Here I am in a funny predicament. I made some great progress. I got the nerve, energy and a little bit of willpower together to start this website and blog. What happened after that was very interesting. You see, I blog over here too. I’ve been doing it for 2 years now and it has become my “habit” so to speak. I do it almost daily and it is a bit of a creative outlet, a soul-searching tool, an unblocking mechanism and just a fun way to unwind sometimes. Now that I have this blog and that blog, I’m a bit confused, perplexed and a little flammoxed (had to look up that spelling).

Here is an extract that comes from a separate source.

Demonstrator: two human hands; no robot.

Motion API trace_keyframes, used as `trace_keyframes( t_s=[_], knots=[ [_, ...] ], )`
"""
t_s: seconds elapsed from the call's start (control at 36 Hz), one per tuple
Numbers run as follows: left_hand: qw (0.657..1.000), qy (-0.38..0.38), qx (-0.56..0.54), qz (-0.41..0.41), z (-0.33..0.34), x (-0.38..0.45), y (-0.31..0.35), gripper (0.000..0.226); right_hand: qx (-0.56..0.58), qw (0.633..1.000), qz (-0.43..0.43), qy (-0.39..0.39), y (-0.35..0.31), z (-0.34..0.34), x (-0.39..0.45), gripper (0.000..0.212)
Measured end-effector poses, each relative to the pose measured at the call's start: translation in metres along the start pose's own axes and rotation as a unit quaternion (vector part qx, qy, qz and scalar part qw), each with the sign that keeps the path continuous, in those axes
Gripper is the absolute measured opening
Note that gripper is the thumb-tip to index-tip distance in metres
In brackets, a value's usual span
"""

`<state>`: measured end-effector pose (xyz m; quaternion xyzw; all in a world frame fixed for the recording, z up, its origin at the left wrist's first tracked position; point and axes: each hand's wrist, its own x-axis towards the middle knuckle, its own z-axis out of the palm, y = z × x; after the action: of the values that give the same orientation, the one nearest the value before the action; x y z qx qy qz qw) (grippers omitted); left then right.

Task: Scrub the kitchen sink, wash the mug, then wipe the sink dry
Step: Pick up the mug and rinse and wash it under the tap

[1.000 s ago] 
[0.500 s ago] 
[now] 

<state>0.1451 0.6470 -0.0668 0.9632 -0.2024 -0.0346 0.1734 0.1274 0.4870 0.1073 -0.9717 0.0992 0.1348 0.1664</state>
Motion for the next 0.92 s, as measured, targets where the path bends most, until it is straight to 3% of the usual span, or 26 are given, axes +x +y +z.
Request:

What am I to do? Do I do both? Do I change my “habit”? Do I merge both together? Will my “voice” be different here? If I do change my “voice” will it feel as authentic as ‘over there’? Is every day overkill if I have clients who subscribe? If I change to every so often will that mess up my mojo?

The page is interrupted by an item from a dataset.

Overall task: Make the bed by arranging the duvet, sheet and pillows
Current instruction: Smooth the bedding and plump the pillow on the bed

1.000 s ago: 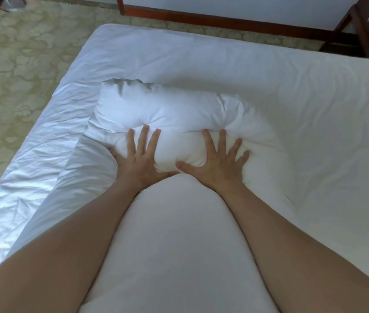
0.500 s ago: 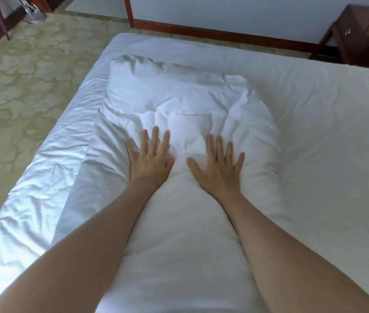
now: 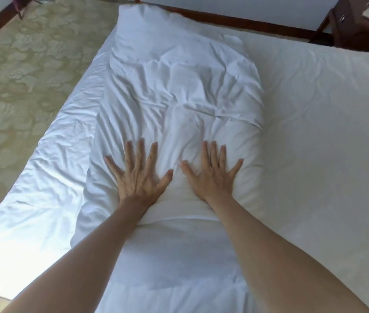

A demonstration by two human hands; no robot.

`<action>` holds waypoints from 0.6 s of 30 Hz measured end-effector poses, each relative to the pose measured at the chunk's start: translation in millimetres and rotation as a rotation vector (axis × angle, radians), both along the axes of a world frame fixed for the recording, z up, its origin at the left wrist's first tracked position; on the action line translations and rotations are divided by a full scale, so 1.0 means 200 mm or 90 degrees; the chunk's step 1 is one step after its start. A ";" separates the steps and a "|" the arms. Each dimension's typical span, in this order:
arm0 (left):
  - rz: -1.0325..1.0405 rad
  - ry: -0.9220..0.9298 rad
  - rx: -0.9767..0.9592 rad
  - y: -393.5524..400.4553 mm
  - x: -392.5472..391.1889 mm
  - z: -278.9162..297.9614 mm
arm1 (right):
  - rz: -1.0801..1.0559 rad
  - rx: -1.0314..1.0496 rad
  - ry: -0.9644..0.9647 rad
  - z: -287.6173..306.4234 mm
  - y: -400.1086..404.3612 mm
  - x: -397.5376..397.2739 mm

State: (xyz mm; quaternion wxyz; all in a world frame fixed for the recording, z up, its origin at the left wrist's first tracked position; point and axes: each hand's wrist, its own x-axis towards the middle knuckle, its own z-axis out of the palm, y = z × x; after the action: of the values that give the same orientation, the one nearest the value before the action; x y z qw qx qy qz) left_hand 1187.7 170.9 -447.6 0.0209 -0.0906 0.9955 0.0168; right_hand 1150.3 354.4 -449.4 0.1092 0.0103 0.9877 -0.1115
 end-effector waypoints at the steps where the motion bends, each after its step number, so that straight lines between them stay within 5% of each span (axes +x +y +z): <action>1: 0.011 -0.002 0.002 0.00 0.03 0.00 | -0.003 0.002 0.003 0.00 0.01 0.03; 18: 0.043 -0.024 -0.020 0.10 0.26 -0.09 | -0.017 -0.023 0.041 -0.04 0.11 0.25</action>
State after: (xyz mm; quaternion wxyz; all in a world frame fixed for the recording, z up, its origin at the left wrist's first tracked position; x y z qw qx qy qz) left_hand 1239.6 190.3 -465.1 0.0375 -0.1251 0.9914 0.0002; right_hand 1200.1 377.2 -458.2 0.0760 0.0182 0.9882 -0.1314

Oh my goodness, the questions keep coming and coming. As you can see my mental squirrel chatter is like a fall day right before a big frost and the words in squirrel would look like this….we must gather, we must get busy, what if we forget where we hid our acorns, Jane took my acorn, Betty’s acorns are bigger than mine, oh my goodness time is running out, what if we don’t get enough, is this the right place or that one? That is essentially what it sounds like in my head right now – in squirrel-ese.
The reality is there is NO RIGHT ANSWER except the answer that feels right TO ME. AND nothing is permanent so I can change my approach if I so choose. AND right now I don’t have a ton of followers anyway, so perhaps they’ll be ok watching me fumble around a bit.

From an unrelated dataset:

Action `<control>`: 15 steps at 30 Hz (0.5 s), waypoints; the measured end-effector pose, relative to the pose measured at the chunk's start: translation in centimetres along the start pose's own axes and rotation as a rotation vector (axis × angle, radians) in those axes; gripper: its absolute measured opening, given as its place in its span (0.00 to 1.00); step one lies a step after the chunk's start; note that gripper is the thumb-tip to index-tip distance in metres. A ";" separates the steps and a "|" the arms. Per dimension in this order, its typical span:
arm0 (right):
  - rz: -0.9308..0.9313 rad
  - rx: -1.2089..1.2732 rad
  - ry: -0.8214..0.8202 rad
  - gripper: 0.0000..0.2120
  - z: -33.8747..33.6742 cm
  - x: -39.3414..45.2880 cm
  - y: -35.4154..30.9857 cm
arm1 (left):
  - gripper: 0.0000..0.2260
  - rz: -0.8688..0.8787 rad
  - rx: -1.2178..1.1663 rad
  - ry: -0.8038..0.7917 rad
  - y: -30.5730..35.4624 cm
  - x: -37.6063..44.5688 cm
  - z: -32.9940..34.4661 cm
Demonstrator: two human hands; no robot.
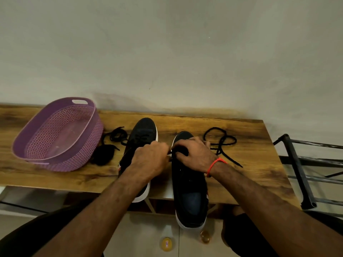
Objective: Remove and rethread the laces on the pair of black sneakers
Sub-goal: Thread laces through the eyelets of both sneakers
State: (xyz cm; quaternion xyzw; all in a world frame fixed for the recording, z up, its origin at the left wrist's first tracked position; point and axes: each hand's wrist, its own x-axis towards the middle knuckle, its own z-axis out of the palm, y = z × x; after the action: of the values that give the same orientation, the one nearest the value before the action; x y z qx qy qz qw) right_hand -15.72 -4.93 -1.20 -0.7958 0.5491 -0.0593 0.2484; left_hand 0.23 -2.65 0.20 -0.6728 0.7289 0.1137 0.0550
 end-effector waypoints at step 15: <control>-0.006 -0.031 -0.037 0.15 0.0 0.1 0.2 | 0.15 -0.188 -0.924 0.486 -4.5 1.3 -3.8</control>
State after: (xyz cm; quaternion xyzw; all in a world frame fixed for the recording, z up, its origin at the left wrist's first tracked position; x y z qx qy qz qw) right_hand -15.84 -5.08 -1.35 -0.8021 0.5428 -0.0370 0.2461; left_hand 4.85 -5.14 3.21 -0.6964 0.5311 0.2583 -0.4077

I would like to start quieting some of the noise and I think the best thing to do is to DECIDE a path…try it out…redirect if necessary…and realize the world will STILL SPIN if for some reason I want to change my mind! Are YOU experiencing squirrel chatter in your brain? Are you that squirrel who is facing a huge car coming directly at you and you don’t know which way to turn or to just duck? I recommend you take time to listen to the chatter, write it all down, witness what you’re telling yourself, breath and ask yourself what YOU want, then take some action (any action) and reflect on whether that was the right step or not. As I said before, I suspect the world will continue to spin, and perhaps your world will look a lot different, and dare I say better, by just taking one step even if it isn’t exactly right. I’d love to hear about it!